* **Exercise**
For this task, copy the data that follows exactly, keeping every character.

=== Begin Enclosure ===

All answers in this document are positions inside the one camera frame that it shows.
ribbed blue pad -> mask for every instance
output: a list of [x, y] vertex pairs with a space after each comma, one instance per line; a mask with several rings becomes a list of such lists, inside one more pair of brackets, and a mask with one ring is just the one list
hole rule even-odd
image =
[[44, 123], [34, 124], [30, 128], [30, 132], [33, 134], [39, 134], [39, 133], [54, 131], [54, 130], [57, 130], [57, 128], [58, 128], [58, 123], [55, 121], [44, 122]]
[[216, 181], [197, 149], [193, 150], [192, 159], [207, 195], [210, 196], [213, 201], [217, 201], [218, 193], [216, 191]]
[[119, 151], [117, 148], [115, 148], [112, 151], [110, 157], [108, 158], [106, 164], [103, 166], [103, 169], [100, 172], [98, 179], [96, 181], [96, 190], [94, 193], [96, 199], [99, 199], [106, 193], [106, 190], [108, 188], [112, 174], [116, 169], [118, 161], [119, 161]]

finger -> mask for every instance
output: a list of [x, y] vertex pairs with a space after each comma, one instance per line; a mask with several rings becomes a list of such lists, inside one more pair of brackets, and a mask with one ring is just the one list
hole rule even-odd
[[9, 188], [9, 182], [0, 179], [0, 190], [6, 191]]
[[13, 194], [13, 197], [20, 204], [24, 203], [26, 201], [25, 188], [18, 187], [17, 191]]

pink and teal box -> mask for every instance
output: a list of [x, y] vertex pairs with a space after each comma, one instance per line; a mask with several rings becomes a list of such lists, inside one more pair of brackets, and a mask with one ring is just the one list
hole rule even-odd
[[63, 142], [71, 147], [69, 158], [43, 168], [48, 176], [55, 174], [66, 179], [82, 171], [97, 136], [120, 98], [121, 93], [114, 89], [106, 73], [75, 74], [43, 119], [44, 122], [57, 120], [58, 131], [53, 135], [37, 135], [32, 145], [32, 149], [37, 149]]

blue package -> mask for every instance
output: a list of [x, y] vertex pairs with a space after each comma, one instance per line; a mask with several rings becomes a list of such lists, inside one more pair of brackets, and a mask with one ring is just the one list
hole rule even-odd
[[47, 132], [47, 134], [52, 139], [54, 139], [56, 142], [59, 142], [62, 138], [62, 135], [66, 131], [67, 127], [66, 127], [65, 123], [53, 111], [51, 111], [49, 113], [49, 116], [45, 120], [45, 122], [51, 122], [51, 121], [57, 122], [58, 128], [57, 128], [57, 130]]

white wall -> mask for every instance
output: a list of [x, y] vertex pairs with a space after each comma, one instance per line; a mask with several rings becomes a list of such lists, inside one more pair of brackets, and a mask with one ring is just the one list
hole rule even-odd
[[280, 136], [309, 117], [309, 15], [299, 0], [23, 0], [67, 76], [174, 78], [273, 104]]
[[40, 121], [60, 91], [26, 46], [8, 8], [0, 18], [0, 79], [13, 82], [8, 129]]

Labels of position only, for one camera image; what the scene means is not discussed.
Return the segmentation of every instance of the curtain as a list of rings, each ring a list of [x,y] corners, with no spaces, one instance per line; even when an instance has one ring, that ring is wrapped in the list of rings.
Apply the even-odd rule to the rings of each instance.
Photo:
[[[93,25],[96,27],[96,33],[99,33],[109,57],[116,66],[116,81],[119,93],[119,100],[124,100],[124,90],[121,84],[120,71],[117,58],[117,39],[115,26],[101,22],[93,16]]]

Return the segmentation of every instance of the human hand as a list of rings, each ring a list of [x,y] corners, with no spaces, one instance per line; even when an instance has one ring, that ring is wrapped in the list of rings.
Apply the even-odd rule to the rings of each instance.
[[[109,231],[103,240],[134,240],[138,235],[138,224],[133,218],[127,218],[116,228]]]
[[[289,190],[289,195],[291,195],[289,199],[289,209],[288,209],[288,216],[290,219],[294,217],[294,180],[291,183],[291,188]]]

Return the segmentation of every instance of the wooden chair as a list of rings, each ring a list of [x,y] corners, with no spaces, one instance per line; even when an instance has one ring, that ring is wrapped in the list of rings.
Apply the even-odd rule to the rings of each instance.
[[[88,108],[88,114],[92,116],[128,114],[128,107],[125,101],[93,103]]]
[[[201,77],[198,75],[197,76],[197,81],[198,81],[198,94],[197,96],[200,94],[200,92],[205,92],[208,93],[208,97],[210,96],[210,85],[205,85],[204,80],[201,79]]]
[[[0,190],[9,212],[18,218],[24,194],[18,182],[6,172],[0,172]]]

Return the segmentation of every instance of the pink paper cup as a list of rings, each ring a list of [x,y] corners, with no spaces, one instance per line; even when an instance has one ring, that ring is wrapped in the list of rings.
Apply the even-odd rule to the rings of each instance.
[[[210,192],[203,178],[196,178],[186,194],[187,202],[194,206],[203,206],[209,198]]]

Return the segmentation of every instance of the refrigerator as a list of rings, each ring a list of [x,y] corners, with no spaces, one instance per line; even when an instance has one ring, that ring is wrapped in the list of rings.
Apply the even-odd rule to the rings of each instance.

=== End Enclosure ===

* **Answer to this task**
All answers in this document are positions inside the one camera frame that it shows.
ribbed blue pad -> mask for every instance
output: a list of [x, y] vertex pairs with a space after each comma, one instance per line; a mask with several rings becomes a list of such lists, inside one more pair of brackets, and a mask with one ring is just the one list
hole rule even-odd
image =
[[44, 123], [34, 124], [30, 128], [30, 132], [33, 134], [39, 134], [39, 133], [54, 131], [54, 130], [57, 130], [57, 128], [58, 128], [58, 123], [55, 121], [44, 122]]
[[216, 181], [197, 149], [193, 150], [192, 159], [207, 195], [210, 196], [213, 201], [217, 201], [218, 193], [216, 191]]
[[119, 151], [117, 148], [115, 148], [112, 151], [110, 157], [108, 158], [106, 164], [103, 166], [103, 169], [100, 172], [98, 179], [96, 181], [96, 190], [94, 193], [96, 199], [99, 199], [106, 193], [106, 190], [108, 188], [112, 174], [116, 169], [118, 161], [119, 161]]

finger -> mask for every instance
output: a list of [x, y] vertex pairs with a space after each comma, one instance per line; a mask with several rings becomes a list of such lists, inside one more pair of brackets, and a mask with one ring is just the one list
hole rule even-odd
[[9, 188], [9, 182], [0, 179], [0, 190], [6, 191]]
[[13, 194], [13, 197], [20, 204], [24, 203], [26, 201], [25, 188], [18, 187], [17, 191]]

pink and teal box -> mask for every instance
output: a list of [x, y] vertex pairs with a space after each comma, one instance per line; a mask with several rings becomes a list of such lists, inside one more pair of brackets, and a mask with one ring is just the one list
hole rule even-odd
[[63, 142], [71, 147], [69, 158], [43, 168], [48, 176], [55, 174], [66, 179], [82, 171], [97, 136], [120, 98], [121, 93], [114, 89], [106, 73], [75, 74], [43, 119], [44, 122], [57, 120], [58, 131], [53, 135], [37, 135], [32, 145], [32, 149], [37, 149]]

blue package -> mask for every instance
output: a list of [x, y] vertex pairs with a space after each comma, one instance per line; a mask with several rings becomes a list of such lists, inside one more pair of brackets, and a mask with one ring is just the one list
hole rule even-odd
[[47, 132], [47, 134], [52, 139], [54, 139], [56, 142], [59, 142], [62, 138], [62, 135], [66, 131], [67, 127], [66, 127], [65, 123], [53, 111], [51, 111], [49, 113], [49, 116], [45, 120], [45, 122], [51, 122], [51, 121], [57, 122], [58, 128], [57, 128], [57, 130]]

white wall -> mask for every instance
output: a list of [x, y] vertex pairs with a space after each comma, one instance per line; a mask with several rings becomes a list of such lists, inside one more pair of brackets, and a mask with one ring is just the one list
hole rule even-odd
[[280, 136], [309, 117], [309, 15], [299, 0], [23, 0], [67, 76], [174, 78], [273, 104]]
[[40, 121], [60, 91], [26, 46], [8, 8], [0, 18], [0, 79], [13, 82], [8, 129]]

Labels of position only, for one camera image; what the scene means is not discussed.
Return the segmentation of every instance of the curtain as a list of rings, each ring a list of [x,y] corners, with no spaces, one instance per line; even when an instance has one ring, that ring is wrapped in the list of rings.
Apply the even-odd rule to the rings of each instance.
Photo:
[[[93,25],[96,27],[96,33],[99,33],[109,57],[116,66],[116,81],[119,93],[119,100],[124,100],[124,90],[121,84],[120,71],[117,58],[117,39],[115,26],[101,22],[93,16]]]

Return the segmentation of every instance of the human hand as a list of rings, each ring a list of [x,y] corners, with no spaces, one instance per line; even when an instance has one ring, that ring is wrapped in the list of rings.
Apply the even-odd rule to the rings of each instance.
[[[109,231],[103,240],[134,240],[138,235],[138,224],[133,218],[127,218],[116,228]]]
[[[289,190],[289,195],[291,195],[289,199],[289,209],[288,209],[288,216],[290,219],[294,217],[294,180],[291,183],[291,188]]]

Return the segmentation of every instance of the wooden chair as a list of rings, each ring a list of [x,y] corners, with no spaces, one instance per line; even when an instance has one ring, that ring is wrapped in the list of rings.
Apply the even-odd rule to the rings of each instance.
[[[88,108],[88,114],[92,116],[128,114],[128,107],[125,101],[93,103]]]
[[[201,77],[198,75],[197,76],[197,81],[198,81],[198,94],[197,96],[200,94],[200,92],[205,92],[208,93],[208,97],[210,96],[210,85],[205,85],[204,80],[201,79]]]
[[[0,190],[9,212],[18,218],[24,194],[18,182],[6,172],[0,172]]]

Return the segmentation of every instance of the pink paper cup as a list of rings, each ring a list of [x,y] corners, with no spaces, one instance per line; even when an instance has one ring, that ring is wrapped in the list of rings.
Apply the even-odd rule to the rings of each instance.
[[[210,192],[203,178],[196,178],[186,194],[187,202],[194,206],[203,206],[209,198]]]

Return the segmentation of every instance of the refrigerator as a list of rings, each ring a list of [x,y] corners, with no spaces, one instance per line; even when an instance has one ring, that ring is wrapped in the list of rings.
Apply the even-odd rule to the rings of each instance.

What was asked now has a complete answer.